— Борь, что случилось?
— Да ты знаешь, тут такое дело... В общем вот, смотри, — откидывает крышку чемодана, а там лежит бордовый шелковый халат, отделанный бархатом и ручной вышивкой.
Я ахаю от восторга:
— Боже, какая красота! Это мне?!
Боря падает в кресло и проводит рукой по лбу:
— Уф! Слава богу, с бабами разобрался! Дашка, понимаешь, себе черный выбрала, а вдруг бы и тебе он больше понравился?!
А откуда-то с Севера привез целую сумку подарков. Прямо в прихожей снял с себя тулуп, бросил на пол и начал метать на него шапки из рыжей лисы, песца и волка, расшитые бисером варежки. Я смотрела на него с восторгом и думала: «Паратов из «Бесприданницы» тебе в подметки не годится! Даже в исполнении Михалкова».
Боря был гордым человеком, знал себе цену, но никто не может обвинить его в высокомерии. Даша рассказывала такой случай: «Идем с папой по улице, вдруг от стенки отлепляется бомж, пьяный, грязный, вонючий до невозможности, и — к нам наперерез: «О, мой любимый Хмельницкий! Дорогой Робин Гуд! Привет!» Протягивает руку, на которой нет живого места — одни струпья и язвы. Папа ее пожимает, звучат взаимные пожелания здоровья, и мы идем дальше. Обретя дар речи, спрашиваю:
— Ты что делаешь?! Видел его руку?!
И слышу:
— С ума сошла? Это же человек! Он протянул мне руку, а я что, должен был свою за спину убрать?!»

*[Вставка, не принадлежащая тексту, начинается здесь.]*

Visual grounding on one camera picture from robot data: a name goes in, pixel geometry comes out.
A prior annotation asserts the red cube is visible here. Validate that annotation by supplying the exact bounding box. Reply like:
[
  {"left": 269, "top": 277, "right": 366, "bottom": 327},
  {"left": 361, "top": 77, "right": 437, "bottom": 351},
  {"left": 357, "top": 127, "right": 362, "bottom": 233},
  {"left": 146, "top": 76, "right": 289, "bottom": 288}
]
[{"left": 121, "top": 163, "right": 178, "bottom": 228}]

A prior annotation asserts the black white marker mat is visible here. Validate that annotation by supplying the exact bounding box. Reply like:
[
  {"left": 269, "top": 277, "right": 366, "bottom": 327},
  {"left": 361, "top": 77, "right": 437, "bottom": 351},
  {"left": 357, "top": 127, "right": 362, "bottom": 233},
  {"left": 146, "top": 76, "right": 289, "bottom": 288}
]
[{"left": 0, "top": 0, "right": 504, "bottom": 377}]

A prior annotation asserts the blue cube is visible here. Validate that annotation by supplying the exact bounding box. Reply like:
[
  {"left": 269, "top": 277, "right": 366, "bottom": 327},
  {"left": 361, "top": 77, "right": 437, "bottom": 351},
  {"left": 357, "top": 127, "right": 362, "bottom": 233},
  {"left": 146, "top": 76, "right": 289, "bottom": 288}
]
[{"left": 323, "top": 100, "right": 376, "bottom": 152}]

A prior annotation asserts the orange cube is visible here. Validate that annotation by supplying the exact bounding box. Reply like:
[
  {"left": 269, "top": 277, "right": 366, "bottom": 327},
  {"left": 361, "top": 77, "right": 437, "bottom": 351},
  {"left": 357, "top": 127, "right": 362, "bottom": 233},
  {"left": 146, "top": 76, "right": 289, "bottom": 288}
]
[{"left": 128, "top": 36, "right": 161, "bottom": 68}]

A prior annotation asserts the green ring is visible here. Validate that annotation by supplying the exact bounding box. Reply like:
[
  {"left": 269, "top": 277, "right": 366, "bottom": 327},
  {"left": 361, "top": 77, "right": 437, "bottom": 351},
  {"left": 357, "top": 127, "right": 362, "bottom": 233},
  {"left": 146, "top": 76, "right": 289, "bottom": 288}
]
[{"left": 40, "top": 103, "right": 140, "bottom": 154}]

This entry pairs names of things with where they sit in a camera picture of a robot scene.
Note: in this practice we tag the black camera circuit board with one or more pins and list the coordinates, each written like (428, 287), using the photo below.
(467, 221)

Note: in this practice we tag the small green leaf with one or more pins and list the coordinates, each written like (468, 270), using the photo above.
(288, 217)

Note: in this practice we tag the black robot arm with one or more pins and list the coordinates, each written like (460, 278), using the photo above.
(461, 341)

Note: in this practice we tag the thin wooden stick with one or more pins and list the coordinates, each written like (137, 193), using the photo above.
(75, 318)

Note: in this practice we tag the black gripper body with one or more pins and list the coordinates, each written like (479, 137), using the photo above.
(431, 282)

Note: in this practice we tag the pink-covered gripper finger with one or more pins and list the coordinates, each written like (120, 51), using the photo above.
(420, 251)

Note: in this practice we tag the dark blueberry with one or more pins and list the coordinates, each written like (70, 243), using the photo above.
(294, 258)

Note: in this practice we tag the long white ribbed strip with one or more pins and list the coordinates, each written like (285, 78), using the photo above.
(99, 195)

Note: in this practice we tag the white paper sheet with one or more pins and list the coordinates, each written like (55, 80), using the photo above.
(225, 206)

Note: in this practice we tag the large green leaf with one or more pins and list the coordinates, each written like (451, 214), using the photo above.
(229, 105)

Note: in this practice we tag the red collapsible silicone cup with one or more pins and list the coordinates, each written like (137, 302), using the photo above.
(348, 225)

А я помню, как мы зимой ранним утром возвращались на машине из Дома кино. Мороз — за тридцать. И вдруг Боря тормозит у обочины и идет к сугробу, в котором лежит какой-то мужчина. Начинает его трясти, трет уши. Тот наконец просыпается и кое-как поднимается на ноги — пьяный в стельку. Боря спрашивает: «Ты где живешь? Давай тебя подвезу». А мужик на него — с кулаками. Потом развернулся и пошел прочь. «Все, теперь точно до дома доберется, — садясь в машину, говорит Хмельницкий. — Главное мы сделали — разбудили, а на морозе быстро протрезвеет».